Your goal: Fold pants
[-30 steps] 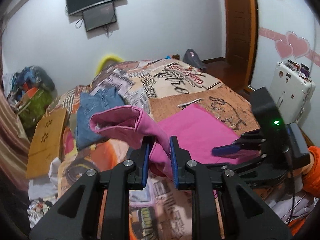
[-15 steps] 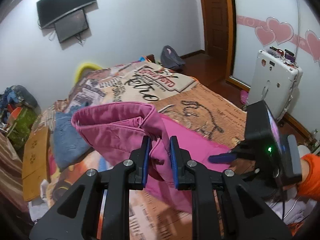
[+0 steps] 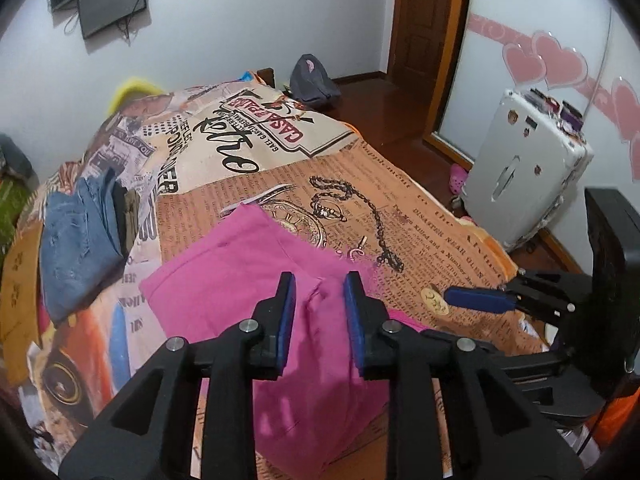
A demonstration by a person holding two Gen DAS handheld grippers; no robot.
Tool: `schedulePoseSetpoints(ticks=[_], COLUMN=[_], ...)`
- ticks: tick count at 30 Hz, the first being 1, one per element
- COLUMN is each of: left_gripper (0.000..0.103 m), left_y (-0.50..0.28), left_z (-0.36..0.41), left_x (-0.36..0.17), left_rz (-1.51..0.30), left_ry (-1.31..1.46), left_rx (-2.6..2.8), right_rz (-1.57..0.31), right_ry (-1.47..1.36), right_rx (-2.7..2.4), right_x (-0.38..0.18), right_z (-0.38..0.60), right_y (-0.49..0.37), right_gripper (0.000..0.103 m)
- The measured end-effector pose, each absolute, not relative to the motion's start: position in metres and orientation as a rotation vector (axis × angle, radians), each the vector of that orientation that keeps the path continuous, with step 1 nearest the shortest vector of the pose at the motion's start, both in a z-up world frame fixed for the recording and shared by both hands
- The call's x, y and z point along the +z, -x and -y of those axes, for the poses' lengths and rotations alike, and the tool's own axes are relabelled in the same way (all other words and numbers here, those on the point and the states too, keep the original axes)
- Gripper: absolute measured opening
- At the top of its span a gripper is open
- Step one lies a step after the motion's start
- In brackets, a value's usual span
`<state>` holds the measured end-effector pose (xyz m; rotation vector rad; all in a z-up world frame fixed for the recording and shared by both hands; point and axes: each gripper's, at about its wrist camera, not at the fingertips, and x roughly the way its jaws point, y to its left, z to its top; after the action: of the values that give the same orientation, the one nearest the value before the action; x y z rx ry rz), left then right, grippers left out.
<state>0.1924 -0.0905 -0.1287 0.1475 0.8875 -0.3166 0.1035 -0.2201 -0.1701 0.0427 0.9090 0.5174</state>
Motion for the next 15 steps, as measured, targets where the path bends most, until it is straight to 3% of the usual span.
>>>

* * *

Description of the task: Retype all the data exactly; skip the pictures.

Exercise solution:
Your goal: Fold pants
[-30 steps] 
[-15 steps] 
[+0 steps] 
A demonstration by a person holding two Gen DAS handheld grippers; no robot.
Tool: `schedulePoseSetpoints(ticks=[_], COLUMN=[_], ...)`
- ticks: tick count at 30 Hz, the first being 1, one per element
- COLUMN is each of: left_gripper (0.000..0.103 m), left_y (-0.50..0.28), left_z (-0.36..0.41), left_x (-0.36..0.17), left_rz (-1.51..0.30), left_ry (-1.31..1.46), left_rx (-2.6..2.8), right_rz (-1.57..0.31), right_ry (-1.47..1.36), right_rx (-2.7..2.4), right_x (-0.38..0.18), right_z (-0.38..0.60), right_y (-0.49..0.37), right_gripper (0.000..0.103 m)
- The measured end-effector pose, each absolute, not relative to the motion's start: position in metres and orientation as a rotation vector (axis × angle, radians), each the vector of that orientation that keeps the path continuous, with step 1 nearest the shortest vector of the pose at the motion's start, both in a z-up world frame fixed for the recording and shared by both hands
- The call's x, y and z point along the +z, -x and -y of those axes, for the poses' lengths and rotations alike, and the tool's own axes are relabelled in the same way (all other words and numbers here, those on the point and the states too, keep the original axes)
- Gripper: absolute measured opening
- At the top of its span a gripper is open
- Step one lies a step after the motion's start
- In brackets, a value's usual span
`<state>` holds the measured end-effector pose (xyz m; rotation vector rad; all in a z-up world frame fixed for the recording and shared by both hands; point and axes: each gripper's, at about its wrist camera, not at the fingertips, and x roughly the way its jaws point, y to its left, z to its top; after the action: of the values that give the same orientation, the one nearest the value before the action; x y z rx ry rz), left then right, grippers left out.
<state>0.1924 -0.0905 -0.1287 0.1475 0.8875 -0.3166 0.1035 -0.2201 -0.1701 0.0427 0.9090 0.5174</state>
Motion for the next 15 steps, as measured, targets where the path bends most, until it is straight to 3% of the usual span.
>>>

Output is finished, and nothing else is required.